After giving a beautifully written speech about the history of the manned space program, project director Kellaway (Hal Holbrook) explains that they’d learned some time back that the life support system designed by Con Amalgamate would have failed a few weeks into the mission and they all would have died. (For those who bothered to see Hyams’ next picture, Outland, you might recognize Con Amalgamate as the evil corporation in that film, too.) Anyway, since the mission could not be allowed to fail, they decided to fake the whole thing in a big warehouse. Holbrook gives another great performance as a man who has believed deeply in the program from the beginning and though he hates the idea of a hoax he sees it as the only way to keep the program alive.
“If the only way to keep something alive is to become everything I hate,” the morality-sodden Brubaker replies, “then maybe it’s not worth keeping alive.”
That’s when Kellaway mentions that oh and by the way, if they don’t play along, all their families will be blown up.

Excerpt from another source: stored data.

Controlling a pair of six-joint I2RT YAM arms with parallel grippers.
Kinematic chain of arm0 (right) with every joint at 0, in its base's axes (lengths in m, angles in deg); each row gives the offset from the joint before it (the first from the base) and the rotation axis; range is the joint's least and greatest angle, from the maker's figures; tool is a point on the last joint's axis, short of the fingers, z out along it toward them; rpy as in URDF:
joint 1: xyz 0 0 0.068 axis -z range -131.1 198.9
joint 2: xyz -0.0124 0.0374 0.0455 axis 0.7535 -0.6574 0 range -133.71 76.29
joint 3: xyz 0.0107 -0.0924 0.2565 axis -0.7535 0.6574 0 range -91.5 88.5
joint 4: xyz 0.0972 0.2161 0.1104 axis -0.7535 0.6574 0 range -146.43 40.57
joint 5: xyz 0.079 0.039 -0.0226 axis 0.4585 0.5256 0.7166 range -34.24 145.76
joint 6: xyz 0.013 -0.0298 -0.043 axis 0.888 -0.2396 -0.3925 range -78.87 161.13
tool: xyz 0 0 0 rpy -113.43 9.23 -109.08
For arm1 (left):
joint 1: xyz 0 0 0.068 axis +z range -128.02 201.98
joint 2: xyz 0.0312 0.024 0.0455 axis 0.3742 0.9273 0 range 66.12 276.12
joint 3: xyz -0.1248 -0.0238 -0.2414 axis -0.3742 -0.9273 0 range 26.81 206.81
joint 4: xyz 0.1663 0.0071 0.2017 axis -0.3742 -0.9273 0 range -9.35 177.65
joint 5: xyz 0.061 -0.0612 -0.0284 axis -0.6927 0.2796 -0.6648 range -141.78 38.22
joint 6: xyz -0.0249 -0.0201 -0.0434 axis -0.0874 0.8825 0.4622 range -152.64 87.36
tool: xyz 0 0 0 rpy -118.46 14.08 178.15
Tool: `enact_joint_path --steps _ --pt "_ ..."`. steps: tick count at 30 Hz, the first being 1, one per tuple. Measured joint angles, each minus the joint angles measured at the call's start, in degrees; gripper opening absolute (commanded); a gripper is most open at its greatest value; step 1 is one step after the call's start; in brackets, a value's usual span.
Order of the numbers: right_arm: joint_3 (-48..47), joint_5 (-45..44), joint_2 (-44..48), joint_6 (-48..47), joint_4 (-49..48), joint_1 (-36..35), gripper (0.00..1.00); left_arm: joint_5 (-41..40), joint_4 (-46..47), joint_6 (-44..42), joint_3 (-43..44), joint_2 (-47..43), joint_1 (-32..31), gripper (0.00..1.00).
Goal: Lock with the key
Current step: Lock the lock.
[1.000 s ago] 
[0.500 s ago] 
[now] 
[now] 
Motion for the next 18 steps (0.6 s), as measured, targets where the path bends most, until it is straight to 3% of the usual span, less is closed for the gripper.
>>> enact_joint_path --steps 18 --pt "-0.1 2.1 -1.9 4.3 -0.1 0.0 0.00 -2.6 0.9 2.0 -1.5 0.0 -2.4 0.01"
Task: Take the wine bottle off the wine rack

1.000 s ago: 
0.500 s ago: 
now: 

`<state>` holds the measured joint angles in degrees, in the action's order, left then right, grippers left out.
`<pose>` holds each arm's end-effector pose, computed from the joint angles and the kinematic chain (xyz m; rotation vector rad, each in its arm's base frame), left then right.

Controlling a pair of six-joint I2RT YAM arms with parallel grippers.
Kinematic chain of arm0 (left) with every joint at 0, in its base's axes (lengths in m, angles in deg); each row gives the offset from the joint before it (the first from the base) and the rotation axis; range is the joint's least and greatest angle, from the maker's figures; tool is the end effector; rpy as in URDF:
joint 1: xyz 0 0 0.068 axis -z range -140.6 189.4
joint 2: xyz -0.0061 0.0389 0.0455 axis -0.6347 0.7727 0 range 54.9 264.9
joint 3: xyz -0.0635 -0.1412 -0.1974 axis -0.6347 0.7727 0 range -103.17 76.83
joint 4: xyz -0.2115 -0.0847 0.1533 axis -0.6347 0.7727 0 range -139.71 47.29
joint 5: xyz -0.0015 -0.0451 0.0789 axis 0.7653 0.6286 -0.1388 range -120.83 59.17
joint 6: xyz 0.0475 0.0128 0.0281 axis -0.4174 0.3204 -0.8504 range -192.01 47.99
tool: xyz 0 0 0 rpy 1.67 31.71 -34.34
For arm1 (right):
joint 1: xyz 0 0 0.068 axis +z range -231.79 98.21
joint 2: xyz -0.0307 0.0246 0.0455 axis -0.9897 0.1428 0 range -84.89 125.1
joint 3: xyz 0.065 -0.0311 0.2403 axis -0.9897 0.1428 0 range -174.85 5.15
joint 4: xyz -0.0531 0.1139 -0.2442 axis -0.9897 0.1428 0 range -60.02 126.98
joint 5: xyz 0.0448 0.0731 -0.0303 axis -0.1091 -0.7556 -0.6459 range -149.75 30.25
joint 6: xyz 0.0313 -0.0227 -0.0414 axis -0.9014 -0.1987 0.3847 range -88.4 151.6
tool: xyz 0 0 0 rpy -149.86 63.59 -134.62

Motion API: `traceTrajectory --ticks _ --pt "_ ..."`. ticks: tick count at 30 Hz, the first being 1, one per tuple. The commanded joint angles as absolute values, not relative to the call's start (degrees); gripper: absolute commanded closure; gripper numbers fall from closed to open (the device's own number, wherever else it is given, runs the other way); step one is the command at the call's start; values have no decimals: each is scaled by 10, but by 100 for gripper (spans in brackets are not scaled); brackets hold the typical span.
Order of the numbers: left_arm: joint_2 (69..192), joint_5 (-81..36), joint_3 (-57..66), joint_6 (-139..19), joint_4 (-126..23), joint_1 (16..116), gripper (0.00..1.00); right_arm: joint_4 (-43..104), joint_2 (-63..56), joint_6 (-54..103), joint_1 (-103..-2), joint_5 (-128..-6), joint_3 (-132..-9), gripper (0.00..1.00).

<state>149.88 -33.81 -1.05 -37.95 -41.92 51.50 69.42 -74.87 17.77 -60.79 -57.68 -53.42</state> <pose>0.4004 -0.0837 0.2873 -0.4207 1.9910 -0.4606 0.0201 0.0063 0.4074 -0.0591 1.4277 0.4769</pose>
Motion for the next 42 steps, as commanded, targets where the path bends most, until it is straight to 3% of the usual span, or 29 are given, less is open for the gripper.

So there you go.
So at this point the audience has the whole layout and we spend the rest of the picture cutting between the astronauts as they decide to run away and tell the truth and investigative reporter Elliot Gould, who hasn’t seen the first ten minutes, as he tries to figure the story out for himself in his typical loosey-goosey, wisecracking way. Among all the other characters he meets, Gould runs into cropduster Telly Savalas, who seems to be recreating Keenan Wynn’s performance from Dr. Strangelove, in one of a few quiet nods to the rumor that Kubrick actually directed the fake moon landing. But I’ll leave that one to the conspiracists.
In Hangar 18 the villain was clear. Robert Vaughn was in it and he’s always the villain. In more accurate conspiratorial fashion, here the villain out to kill the astronauts and Gould remains nameless and faceless, referred to only as “They,” “Them,” “Powerful Forces” and my personal favorite, “Grown-Ups”. Hyams pulls a neat trick though, by introducing a pair of those conspiracy standbys, the black helicopters. The amazing thing is, he’s somehow managed to give the helicopters themselves personalities as they try to hunt down their prey. In its final third the picture becomes an action thriller with stunts aplenty, several of which would later be recycled for TV’s The Fall Guy. Prior to that, Hyams pulled together a neat, taut, funny and wholly believable story that raised a lot of questions and posed some intriguing moral problems.
Both Hangar 18 and Capricorn One have supposedly happy endings in which the heroes survive and the truth of the massive conspiracies is revealed to the general public. But that’s where things stop. We get no sense of what the implications or repercussions to that news might be. Did the enraged masses panic and riot? Were there mass suicides? Were government officials hanged in the town square?
Of course in this paranoid, conspiratorial age learning once and for true that the moon landing was a hoax and the government has an alien craft in its possession would likely elicit little more than a shrug.